• **To do**: Read through the entries below and copy each line where "black" turns up.

• **Source data**:
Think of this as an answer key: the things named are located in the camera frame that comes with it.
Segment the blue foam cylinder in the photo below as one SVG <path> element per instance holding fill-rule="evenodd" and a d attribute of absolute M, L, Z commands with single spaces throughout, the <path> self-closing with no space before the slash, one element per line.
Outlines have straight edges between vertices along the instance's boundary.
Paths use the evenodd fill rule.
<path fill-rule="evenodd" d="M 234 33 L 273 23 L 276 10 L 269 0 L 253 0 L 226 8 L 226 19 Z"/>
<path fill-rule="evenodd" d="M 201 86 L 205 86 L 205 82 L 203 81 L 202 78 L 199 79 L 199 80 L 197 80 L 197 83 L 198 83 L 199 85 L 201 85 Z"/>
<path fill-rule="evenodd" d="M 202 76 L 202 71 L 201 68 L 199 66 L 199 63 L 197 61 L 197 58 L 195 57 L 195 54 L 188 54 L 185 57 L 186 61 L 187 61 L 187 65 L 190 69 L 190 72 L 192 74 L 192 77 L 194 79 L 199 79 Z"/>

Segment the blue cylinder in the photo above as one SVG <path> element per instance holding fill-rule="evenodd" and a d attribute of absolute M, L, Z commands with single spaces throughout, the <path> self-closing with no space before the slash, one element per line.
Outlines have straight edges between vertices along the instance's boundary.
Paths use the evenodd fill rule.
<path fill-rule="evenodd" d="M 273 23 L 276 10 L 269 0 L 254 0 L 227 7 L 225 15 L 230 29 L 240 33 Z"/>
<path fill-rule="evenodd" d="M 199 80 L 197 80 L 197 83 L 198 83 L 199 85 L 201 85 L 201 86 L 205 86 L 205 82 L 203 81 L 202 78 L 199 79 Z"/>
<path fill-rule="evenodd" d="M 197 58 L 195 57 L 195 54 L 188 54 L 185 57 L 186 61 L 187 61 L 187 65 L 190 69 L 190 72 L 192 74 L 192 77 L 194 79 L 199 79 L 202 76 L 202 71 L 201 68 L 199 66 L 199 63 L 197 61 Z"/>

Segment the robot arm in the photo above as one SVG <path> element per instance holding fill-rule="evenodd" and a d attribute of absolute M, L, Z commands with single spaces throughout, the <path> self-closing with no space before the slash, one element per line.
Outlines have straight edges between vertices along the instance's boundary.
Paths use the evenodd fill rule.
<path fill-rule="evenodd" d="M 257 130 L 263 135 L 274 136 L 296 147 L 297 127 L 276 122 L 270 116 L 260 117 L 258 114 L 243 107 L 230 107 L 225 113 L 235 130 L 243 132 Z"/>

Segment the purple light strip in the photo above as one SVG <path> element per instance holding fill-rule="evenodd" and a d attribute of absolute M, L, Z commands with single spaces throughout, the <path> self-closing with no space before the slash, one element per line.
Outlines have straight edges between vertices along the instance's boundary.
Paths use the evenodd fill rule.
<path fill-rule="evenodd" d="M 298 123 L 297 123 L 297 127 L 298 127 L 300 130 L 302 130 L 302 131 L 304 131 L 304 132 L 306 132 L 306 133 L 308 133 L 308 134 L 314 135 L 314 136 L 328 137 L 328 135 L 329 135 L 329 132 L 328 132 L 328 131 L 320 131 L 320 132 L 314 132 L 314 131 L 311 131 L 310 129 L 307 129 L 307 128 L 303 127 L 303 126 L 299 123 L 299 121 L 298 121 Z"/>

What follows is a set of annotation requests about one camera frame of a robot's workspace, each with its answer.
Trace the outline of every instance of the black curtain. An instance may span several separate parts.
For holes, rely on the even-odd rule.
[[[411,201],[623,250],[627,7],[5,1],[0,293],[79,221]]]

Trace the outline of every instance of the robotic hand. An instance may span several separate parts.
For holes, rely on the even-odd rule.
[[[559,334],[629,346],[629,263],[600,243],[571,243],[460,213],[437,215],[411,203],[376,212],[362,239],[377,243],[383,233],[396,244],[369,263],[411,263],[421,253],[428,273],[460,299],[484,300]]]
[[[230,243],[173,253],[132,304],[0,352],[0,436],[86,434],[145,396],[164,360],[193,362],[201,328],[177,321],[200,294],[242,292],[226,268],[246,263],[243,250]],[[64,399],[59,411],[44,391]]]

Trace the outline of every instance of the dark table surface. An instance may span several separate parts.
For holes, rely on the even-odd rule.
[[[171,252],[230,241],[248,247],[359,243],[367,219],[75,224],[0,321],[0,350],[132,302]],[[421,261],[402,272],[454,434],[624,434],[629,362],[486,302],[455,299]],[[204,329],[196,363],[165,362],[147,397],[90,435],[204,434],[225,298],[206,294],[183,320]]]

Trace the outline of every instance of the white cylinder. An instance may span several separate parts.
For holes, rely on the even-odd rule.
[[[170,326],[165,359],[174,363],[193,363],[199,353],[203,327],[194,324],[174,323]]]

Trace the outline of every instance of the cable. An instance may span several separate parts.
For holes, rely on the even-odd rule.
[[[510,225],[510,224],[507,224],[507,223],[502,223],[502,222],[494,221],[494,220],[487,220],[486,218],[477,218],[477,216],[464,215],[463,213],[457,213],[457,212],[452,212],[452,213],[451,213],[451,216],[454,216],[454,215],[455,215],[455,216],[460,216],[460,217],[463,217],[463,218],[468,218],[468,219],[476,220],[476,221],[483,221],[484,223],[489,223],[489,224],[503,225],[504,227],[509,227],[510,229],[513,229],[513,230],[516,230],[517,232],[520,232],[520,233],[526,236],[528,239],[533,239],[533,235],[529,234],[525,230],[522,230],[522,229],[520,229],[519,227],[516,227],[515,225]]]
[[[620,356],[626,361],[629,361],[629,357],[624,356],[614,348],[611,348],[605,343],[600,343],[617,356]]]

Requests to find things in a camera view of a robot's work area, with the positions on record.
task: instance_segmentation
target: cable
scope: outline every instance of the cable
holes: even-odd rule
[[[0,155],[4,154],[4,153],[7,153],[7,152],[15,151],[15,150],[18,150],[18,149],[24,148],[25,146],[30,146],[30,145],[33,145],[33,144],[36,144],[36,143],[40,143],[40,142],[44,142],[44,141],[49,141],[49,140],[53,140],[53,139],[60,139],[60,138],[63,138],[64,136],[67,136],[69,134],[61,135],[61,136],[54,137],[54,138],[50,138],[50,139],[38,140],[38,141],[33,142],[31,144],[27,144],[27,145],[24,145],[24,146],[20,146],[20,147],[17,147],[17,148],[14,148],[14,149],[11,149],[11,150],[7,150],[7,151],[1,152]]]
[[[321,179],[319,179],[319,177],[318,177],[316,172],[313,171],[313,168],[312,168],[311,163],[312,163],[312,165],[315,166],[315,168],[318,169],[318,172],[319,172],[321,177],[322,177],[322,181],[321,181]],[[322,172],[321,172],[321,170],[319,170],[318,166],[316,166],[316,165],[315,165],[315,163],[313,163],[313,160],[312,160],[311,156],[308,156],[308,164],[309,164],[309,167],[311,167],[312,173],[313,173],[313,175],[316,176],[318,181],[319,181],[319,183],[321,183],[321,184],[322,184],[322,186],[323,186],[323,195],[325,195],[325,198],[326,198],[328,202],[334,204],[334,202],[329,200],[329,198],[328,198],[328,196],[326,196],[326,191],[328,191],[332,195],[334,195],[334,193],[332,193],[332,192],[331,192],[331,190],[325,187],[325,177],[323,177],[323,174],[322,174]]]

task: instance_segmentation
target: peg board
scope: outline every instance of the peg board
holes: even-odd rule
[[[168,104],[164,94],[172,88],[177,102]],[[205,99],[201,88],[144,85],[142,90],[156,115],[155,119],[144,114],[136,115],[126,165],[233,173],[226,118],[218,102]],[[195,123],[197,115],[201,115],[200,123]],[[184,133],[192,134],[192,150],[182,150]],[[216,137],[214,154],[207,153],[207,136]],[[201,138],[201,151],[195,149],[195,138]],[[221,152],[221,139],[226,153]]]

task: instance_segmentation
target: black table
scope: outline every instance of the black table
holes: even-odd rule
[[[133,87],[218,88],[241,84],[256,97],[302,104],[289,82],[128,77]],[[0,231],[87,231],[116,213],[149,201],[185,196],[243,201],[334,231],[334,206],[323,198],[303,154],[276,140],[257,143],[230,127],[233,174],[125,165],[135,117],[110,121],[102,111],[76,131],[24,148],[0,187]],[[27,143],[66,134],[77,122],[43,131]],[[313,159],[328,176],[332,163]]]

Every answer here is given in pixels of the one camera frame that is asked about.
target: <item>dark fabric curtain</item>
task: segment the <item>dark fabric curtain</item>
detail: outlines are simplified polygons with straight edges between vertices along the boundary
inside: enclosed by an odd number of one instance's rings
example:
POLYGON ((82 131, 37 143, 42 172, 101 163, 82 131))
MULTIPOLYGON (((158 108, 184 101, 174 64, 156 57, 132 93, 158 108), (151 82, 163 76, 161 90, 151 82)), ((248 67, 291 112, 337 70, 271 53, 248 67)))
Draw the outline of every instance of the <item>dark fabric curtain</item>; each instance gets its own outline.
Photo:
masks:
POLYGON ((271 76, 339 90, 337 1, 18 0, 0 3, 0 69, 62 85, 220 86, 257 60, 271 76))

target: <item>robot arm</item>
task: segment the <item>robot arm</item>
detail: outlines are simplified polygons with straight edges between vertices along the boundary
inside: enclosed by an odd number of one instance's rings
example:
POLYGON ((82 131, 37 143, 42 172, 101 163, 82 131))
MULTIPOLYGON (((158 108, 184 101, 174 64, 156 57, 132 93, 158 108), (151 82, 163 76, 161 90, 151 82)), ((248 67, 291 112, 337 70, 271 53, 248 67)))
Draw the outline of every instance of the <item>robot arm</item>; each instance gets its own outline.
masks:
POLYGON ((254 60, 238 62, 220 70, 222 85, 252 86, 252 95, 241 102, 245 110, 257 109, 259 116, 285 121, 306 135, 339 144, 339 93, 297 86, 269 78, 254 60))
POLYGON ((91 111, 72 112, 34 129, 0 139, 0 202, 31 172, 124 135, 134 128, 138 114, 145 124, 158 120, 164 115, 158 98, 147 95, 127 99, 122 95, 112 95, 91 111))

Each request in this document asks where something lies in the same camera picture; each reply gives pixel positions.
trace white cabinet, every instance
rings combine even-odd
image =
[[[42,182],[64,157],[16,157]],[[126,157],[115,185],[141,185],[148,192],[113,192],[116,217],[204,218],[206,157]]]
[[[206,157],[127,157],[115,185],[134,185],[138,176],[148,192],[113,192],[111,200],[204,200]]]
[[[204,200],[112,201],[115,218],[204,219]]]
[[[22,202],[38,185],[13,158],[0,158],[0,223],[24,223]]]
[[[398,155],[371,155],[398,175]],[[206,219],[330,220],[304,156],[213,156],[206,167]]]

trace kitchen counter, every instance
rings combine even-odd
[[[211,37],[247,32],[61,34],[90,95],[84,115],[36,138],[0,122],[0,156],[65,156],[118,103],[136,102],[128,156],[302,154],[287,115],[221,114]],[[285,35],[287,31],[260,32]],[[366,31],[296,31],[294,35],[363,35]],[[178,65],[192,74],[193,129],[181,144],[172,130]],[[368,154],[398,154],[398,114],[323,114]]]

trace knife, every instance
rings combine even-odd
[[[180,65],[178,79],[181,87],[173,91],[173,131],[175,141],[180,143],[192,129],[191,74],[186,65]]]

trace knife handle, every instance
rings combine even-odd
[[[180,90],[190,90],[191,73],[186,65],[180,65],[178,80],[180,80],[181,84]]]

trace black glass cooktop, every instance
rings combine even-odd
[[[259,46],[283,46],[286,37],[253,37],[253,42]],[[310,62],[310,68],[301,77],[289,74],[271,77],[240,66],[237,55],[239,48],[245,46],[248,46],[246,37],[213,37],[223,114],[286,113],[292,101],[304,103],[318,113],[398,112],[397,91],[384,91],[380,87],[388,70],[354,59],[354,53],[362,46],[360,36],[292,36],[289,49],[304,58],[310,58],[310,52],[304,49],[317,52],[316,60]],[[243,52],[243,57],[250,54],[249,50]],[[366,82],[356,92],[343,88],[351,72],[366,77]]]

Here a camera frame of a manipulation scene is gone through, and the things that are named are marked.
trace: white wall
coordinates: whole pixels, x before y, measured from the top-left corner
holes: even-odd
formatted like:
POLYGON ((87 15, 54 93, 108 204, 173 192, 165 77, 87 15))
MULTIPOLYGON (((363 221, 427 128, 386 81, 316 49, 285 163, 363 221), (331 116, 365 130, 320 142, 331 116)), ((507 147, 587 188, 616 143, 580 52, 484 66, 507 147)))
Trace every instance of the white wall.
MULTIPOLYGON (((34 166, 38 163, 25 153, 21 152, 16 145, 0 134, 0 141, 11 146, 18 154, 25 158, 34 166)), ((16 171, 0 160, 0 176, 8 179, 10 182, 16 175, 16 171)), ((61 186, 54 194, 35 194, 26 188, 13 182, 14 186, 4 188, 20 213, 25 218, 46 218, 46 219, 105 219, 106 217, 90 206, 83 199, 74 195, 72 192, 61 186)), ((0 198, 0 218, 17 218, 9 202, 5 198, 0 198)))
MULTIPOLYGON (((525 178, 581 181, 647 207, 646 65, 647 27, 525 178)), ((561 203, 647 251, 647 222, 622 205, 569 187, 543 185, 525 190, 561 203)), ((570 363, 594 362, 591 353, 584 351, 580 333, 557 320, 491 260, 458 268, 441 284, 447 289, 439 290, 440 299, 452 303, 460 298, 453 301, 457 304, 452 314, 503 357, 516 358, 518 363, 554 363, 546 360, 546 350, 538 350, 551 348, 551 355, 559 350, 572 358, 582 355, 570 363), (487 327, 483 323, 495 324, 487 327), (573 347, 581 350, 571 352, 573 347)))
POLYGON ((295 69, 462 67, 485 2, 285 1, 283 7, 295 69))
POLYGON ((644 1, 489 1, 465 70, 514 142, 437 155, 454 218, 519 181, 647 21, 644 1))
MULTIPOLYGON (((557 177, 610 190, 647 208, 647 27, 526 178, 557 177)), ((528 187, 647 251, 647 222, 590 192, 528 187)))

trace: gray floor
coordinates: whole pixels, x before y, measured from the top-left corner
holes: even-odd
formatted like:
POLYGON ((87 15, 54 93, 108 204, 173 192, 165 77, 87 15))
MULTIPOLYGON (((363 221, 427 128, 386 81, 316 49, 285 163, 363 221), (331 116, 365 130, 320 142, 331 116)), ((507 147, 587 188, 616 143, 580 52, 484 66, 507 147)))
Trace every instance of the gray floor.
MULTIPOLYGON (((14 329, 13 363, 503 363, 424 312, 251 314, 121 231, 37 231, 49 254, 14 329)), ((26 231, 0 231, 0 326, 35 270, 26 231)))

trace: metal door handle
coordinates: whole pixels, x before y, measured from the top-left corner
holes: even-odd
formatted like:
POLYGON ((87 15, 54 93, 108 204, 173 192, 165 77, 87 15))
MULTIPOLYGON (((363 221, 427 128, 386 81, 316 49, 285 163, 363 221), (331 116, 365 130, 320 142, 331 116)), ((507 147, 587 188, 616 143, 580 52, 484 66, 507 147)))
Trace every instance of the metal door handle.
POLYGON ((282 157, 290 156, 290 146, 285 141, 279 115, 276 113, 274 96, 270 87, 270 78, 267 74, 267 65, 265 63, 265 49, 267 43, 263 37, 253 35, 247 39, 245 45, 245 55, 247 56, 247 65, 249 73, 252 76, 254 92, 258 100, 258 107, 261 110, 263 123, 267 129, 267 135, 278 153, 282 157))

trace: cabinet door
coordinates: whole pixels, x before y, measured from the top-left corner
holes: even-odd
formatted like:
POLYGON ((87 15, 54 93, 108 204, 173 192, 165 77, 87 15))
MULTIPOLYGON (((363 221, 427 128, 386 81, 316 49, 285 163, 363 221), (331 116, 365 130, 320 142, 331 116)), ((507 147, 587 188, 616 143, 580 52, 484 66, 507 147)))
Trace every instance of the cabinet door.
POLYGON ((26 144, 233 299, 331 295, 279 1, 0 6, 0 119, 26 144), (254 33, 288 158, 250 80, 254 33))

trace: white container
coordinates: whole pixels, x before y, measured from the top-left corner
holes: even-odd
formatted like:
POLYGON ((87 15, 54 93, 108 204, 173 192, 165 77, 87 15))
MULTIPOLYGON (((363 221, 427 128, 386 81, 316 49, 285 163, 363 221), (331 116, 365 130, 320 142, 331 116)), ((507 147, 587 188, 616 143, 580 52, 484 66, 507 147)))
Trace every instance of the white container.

• **Completed task**:
Trace the outline of every instance of the black curtain. An instance may span several separate parts.
target: black table
scope: outline every instance of the black table
trace black glass cooktop, every instance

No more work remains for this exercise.